When altering some tables, I got into optimization adding indexes.

I have one table – users

mysql> select count(1) from users;
+----------+
| count(1) |
+----------+
|   389900 |
+----------+
1 row in set (0.08 sec)

and doing one query:

mysql> SELECT COUNT(*) FROM `users`  WHERE (last_active_at > '2014-01-07 00:17:42') AND (last_logoff <> last_active_at or last_logoff is null);
+----------+
| COUNT(*) |
+----------+
|      913 |
+----------+
1 row in set (0.23 sec)

and slow-log complains

# Schema: test  Last_errno: 0  Killed: 0
# Query_time: 0.365658  Lock_time: 0.000060  Rows_sent: 1  Rows_examined: 389894  Rows_affected: 0
# Bytes_sent: 65
SET timestamp=1389055417;
SELECT COUNT(*) FROM `users`  WHERE (last_active_at > '2014-01-07 00:23:36') AND (last_logoff <> last_active_at or last_logoff is null);

from his you can see it did full table scan (Rows_examined: 389894) which is kinda wrong.

so, let’s explain

mysql> explain SELECT COUNT(*) FROM `users`  WHERE (last_active_at > '2014-01-07 00:17:42') AND (last_logoff <> last_active_at or last_logoff is null);
+----+-------------+-------+------+---------------+------+---------+------+--------+-------------+
| id | select_type | table | type | possible_keys | key  | key_len | ref  | rows   | Extra       |
+----+-------------+-------+------+---------------+------+---------+------+--------+-------------+
|  1 | SIMPLE      | users | ALL  | NULL          | NULL | NULL    | NULL | 385645 | Using where |
+----+-------------+-------+------+---------------+------+---------+------+--------+-------------+
1 row in set (0.00 sec)

Hmm, “type” shows no index has been used and ALL table scanned.
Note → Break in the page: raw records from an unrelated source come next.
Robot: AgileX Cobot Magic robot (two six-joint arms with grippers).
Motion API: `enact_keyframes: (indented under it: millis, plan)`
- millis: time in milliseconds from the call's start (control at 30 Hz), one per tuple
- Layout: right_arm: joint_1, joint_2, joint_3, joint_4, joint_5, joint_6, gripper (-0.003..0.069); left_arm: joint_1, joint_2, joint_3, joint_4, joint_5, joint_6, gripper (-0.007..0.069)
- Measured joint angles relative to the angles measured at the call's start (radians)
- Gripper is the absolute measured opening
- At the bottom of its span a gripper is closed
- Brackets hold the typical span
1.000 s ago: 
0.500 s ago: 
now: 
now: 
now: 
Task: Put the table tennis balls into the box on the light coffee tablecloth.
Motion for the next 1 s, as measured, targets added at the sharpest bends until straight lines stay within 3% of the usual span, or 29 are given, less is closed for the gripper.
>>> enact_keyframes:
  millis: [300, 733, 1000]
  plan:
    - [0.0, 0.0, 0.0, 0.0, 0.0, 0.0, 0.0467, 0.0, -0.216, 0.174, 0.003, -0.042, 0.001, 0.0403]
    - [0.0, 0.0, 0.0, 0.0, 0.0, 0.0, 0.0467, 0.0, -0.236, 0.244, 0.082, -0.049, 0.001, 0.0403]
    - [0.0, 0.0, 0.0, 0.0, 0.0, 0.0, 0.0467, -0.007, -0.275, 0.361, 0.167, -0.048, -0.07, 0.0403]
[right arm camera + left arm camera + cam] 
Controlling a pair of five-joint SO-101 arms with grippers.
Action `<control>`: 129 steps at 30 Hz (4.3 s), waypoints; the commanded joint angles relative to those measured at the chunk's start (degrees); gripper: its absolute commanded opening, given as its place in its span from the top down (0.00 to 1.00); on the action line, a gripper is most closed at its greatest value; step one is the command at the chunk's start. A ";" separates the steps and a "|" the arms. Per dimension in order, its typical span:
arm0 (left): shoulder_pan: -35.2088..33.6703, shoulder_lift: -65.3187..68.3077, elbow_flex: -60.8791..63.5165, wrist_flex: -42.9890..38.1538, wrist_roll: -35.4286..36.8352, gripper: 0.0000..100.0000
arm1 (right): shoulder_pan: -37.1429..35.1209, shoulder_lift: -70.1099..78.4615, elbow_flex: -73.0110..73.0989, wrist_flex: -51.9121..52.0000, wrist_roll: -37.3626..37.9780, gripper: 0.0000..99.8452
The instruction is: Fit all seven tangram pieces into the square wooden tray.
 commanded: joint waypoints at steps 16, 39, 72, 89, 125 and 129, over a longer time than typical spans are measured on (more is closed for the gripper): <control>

WRONG

Let’s add an index – we have two fields, last_active_at and last_logoff, let’s try with last_logoff only

mysql> alter table users add index ix_last_logoff (last_logoff);
Query OK, 0 rows affected (2.16 sec)
mysql> explain SELECT COUNT(*) FROM `users`  WHERE (last_active_at > '2014-01-07 00:17:42') AND (last_logoff <> last_active_at or last_logoff is null);
+----+-------------+-------+------+----------------+------+---------+------+--------+-------------+
| id | select_type | table | type | possible_keys  | key  | key_len | ref  | rows   | Extra       |
+----+-------------+-------+------+----------------+------+---------+------+--------+-------------+
|  1 | SIMPLE      | users | ALL  | ix_last_logoff | NULL | NULL    | NULL | 385646 | Using where |
+----+-------------+-------+------+----------------+------+---------+------+--------+-------------+
1 row in set (0.00 sec)

hmm, still using full table scan. Let’s drop and create combined index

mysql> alter table users drop index ix_last_logoff;
Query OK, 0 rows affected (1.40 sec)
Records: 0  Duplicates: 0  Warnings: 0

mysql> alter table users add index ix_last_logoff (last_logoff, last_active_at);
Query OK, 0 rows affected (2.20 sec)
Records: 0  Duplicates: 0  Warnings: 0

and what our explain friend shows now?

mysql> explain SELECT COUNT(*) FROM `users`  WHERE (last_active_at > '2014-01-07 00:17:42') AND (last_logoff <> last_active_at or last_logoff is null);
+----+-------------+-------+-------+----------------+----------------+---------+------+--------+--------------------------+
| id | select_type | table | type  | possible_keys  | key            | key_len | ref  | rows   | Extra                    |
+----+-------------+-------+-------+----------------+----------------+---------+------+--------+--------------------------+
|  1 | SIMPLE      | users | index | ix_last_logoff | ix_last_logoff | 12      | NULL | 385646 | Using where; Using index |
+----+-------------+-------+-------+----------------+----------------+---------+------+--------+--------------------------+
1 row in set (0.00 sec)
mysql> SELECT COUNT(*) FROM `users`  WHERE (last_active_at > '2014-01-07 00:17:42') AND (last_logoff <> last_active_at or last_logoff is null);
+----------+
| COUNT(*) |
+----------+
|      913 |
+----------+
1 row in set (0.23 sec)

Oops. Explain shows it’s using index (bit better than ALL), but still fetches 385646 rows. Still wrong. Let’s switch columns in index.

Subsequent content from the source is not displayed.